Task goal:
The lines below must be transcribed exactly as given, with the images removed.

Data block:
+ + + + +
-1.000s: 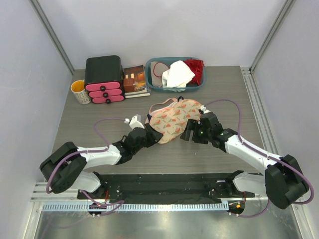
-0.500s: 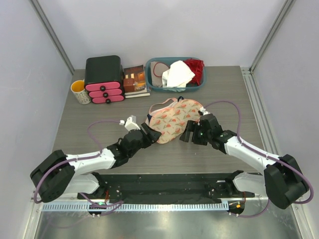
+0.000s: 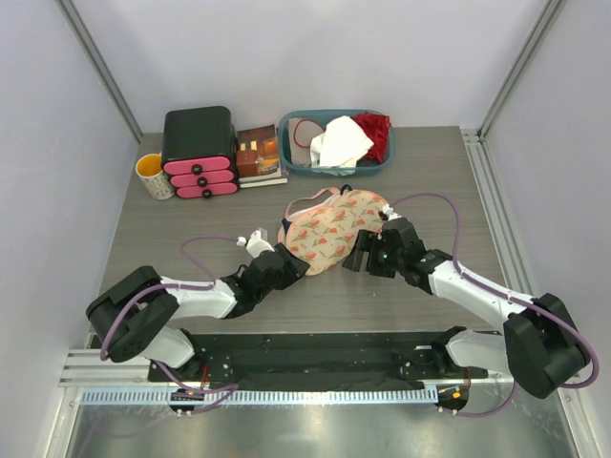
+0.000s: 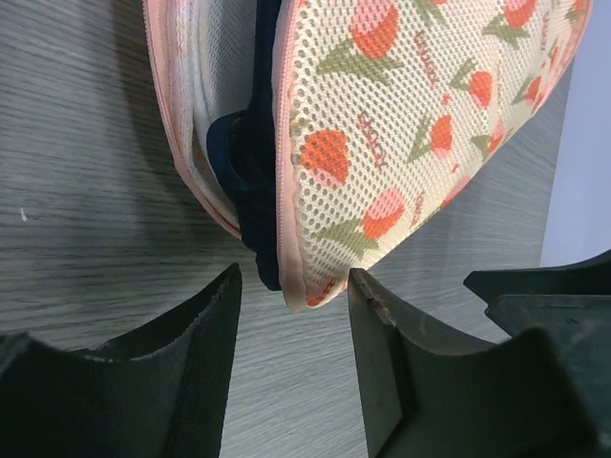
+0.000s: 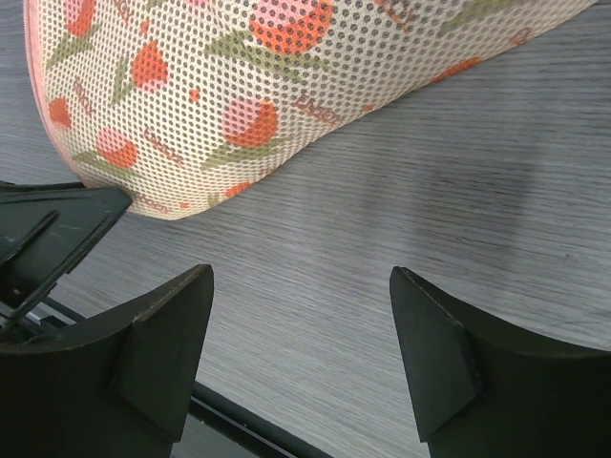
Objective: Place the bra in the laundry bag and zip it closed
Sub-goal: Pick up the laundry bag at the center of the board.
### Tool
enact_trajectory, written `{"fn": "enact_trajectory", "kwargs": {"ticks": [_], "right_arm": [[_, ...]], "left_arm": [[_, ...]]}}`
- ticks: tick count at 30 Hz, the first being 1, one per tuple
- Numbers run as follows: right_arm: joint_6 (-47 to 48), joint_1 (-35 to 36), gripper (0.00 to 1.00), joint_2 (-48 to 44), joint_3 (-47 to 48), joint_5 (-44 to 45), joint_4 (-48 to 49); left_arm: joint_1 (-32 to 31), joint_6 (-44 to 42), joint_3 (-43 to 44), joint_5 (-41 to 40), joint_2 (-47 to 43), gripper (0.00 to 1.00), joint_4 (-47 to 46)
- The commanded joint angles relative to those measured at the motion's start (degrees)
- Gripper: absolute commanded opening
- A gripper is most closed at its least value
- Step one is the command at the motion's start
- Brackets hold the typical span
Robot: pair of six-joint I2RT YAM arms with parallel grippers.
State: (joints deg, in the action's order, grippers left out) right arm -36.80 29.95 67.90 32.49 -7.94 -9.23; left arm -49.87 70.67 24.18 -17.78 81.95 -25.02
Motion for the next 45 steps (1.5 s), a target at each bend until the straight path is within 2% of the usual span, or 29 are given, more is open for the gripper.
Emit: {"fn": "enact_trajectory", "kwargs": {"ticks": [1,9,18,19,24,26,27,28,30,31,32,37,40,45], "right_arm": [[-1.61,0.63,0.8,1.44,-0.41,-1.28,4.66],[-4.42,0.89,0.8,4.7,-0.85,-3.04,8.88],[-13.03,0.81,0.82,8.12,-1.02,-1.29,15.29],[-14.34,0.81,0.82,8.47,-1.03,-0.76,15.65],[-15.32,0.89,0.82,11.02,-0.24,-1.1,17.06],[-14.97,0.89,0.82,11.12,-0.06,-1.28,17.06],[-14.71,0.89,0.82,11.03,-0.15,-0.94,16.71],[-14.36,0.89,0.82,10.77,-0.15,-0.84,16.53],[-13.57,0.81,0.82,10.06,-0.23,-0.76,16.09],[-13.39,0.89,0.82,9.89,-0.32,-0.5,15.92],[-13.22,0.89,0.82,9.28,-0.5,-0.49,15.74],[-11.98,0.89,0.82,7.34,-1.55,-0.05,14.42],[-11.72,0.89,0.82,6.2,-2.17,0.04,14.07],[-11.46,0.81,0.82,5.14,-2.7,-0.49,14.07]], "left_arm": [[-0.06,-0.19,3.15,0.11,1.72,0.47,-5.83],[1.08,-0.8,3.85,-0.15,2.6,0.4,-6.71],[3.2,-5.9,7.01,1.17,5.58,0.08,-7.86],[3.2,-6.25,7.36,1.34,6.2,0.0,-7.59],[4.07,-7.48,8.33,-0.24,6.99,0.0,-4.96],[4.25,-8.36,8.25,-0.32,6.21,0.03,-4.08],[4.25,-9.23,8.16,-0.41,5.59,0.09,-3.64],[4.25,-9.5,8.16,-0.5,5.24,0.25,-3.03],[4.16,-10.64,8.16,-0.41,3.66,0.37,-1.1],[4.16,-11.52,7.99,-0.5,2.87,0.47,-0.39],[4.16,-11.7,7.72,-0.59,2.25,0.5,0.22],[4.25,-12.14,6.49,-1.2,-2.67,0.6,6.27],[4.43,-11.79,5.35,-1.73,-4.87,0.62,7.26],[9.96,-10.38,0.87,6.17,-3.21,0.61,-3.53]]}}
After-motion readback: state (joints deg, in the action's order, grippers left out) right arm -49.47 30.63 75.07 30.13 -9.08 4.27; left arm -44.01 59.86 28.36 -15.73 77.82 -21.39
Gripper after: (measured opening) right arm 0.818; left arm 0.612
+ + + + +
Exercise response:
-1.000s: 
-0.500s: 
+0.000s: 
+0.000s: 
+0.000s: 
Objective: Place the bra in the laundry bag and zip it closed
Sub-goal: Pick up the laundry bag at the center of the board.
### Tool
enact_trajectory, written `{"fn": "enact_trajectory", "kwargs": {"ticks": [_], "right_arm": [[_, ...]], "left_arm": [[_, ...]]}}`
- ticks: tick count at 30 Hz, the first being 1, one per tuple
- Numbers run as follows: right_arm: joint_6 (-47 to 48), joint_1 (-35 to 36), gripper (0.00 to 1.00), joint_2 (-48 to 44), joint_3 (-47 to 48), joint_5 (-44 to 45), joint_4 (-48 to 49); left_arm: joint_1 (-32 to 31), joint_6 (-44 to 42), joint_3 (-43 to 44), joint_5 (-41 to 40), joint_2 (-47 to 43), gripper (0.00 to 1.00), joint_4 (-47 to 46)
- The commanded joint angles relative to those measured at the motion's start (degrees)
- Gripper: absolute commanded opening
- A gripper is most closed at its least value
- Step one is the command at the motion's start
- Brackets hold the typical span
Robot: pair of six-joint I2RT YAM arms with parallel grippers.
State: (joints deg, in the action's order, grippers left out) right arm -36.80 29.95 67.90 32.49 -7.94 -9.23; left arm -49.87 70.67 24.18 -17.78 81.95 -25.02
Motion for the next 45 steps (1.5 s), a target at each bend until the straight path is within 2% of the usual span, or 29 are given, more is open for the gripper.
Emit: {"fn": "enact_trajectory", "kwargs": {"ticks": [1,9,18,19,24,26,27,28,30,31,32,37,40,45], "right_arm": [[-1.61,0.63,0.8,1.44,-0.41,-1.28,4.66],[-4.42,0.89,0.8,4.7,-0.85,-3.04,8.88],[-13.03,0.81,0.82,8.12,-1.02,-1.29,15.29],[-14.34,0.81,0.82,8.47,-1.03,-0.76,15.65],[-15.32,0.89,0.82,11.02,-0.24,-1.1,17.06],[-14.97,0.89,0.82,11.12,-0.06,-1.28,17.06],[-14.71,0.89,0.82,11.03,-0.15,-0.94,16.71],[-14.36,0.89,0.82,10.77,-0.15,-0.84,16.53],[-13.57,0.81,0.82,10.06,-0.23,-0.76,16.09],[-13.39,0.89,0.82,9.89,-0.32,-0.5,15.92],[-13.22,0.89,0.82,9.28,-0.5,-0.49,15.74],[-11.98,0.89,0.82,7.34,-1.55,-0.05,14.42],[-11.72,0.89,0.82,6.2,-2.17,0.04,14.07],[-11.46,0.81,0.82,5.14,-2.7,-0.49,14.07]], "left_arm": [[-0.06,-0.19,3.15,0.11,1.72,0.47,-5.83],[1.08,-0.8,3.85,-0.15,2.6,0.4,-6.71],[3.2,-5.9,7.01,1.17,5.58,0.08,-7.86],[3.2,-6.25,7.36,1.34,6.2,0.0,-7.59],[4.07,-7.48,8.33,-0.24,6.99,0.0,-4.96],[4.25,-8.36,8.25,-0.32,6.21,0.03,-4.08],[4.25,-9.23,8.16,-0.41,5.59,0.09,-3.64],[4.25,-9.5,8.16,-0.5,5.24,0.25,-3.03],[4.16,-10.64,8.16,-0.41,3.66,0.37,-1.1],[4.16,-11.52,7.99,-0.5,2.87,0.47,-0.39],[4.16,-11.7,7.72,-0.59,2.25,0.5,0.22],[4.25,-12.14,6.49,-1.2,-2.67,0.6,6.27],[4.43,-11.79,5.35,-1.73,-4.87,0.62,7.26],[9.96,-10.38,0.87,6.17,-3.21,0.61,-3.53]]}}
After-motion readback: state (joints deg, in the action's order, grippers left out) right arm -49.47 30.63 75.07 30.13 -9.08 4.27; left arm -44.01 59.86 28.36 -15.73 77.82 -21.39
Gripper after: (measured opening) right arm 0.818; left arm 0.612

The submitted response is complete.